White powder. Melting point (146-148 ℃). Soluble in alcohol, slightly soluble in water, chloroform, Hardly soluble in ethyl ether, slightly smelly.
Atenolol ,also known as atenolol, Aten Yue Er, tamoxifen, downhill Ling blood pressure, Tenormin, blood pressure Ling, is a long-acting cardioselective β1-adrenergic blockers, without intrinsic sympathomimetic activity or membrane stability.The atenolol,s retardation for β1 adrenaline receptors is similar with metoprolol, propranolol and nadolol , which is 1/6 times for pindolol and timolol.
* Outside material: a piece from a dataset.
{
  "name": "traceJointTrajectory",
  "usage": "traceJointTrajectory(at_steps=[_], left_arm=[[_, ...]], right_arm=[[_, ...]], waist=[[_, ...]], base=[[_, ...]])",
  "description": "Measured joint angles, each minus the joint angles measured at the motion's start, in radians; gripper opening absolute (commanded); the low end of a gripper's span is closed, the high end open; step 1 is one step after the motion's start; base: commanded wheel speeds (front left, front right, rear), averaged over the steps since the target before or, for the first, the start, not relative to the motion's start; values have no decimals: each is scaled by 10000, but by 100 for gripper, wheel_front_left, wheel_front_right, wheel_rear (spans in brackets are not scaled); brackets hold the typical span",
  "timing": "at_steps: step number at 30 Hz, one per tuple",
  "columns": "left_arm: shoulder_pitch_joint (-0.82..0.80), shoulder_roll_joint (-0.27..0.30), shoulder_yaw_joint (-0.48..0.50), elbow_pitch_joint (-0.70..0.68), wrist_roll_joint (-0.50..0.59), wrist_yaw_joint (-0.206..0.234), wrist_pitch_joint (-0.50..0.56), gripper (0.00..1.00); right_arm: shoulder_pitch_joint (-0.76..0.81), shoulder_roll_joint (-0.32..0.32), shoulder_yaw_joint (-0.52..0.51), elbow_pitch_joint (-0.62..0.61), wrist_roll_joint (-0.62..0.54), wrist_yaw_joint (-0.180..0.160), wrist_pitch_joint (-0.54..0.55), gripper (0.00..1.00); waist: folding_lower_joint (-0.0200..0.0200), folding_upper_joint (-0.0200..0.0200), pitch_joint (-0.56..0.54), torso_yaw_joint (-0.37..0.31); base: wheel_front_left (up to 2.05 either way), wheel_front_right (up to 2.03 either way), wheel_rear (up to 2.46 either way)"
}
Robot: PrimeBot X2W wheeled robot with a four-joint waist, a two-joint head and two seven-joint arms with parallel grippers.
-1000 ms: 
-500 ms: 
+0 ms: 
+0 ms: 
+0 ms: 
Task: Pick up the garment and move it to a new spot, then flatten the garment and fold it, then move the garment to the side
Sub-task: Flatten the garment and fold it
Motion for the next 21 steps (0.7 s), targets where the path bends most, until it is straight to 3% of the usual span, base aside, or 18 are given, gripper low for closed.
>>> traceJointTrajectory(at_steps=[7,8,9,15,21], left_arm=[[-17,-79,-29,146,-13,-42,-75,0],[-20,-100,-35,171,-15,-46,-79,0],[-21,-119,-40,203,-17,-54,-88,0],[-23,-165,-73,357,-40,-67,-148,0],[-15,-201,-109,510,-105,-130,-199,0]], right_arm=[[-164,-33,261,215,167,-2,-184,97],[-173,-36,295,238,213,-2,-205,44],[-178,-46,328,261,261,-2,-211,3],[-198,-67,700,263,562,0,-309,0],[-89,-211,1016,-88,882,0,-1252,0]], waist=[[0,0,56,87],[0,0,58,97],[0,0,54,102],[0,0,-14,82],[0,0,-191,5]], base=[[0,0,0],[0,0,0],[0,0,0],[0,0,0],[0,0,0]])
But, it does not inhibit the effect of the isoproterenol bronchodilator.When administered in small doses, it does not like non-selective β-adrenergic blockers as aggravated hypoglycemia induced hypertensive crisis, peripheral circulatory impairment or patients with obstructive airways disease worsening airway function and so on. However, When administered in large doses, atenolol also can decrease asthma or chronic obstructive pulmonary disease, airway function. Atenolol, as a long-term treatment of hypertension, also were reported for affecting airway function. Thus, despite atenolol heart selection, chronic obstructive pulmonary disease patients can only use small doses, but also should be given a sufficient amount of β1-adrenergic receptor agonists.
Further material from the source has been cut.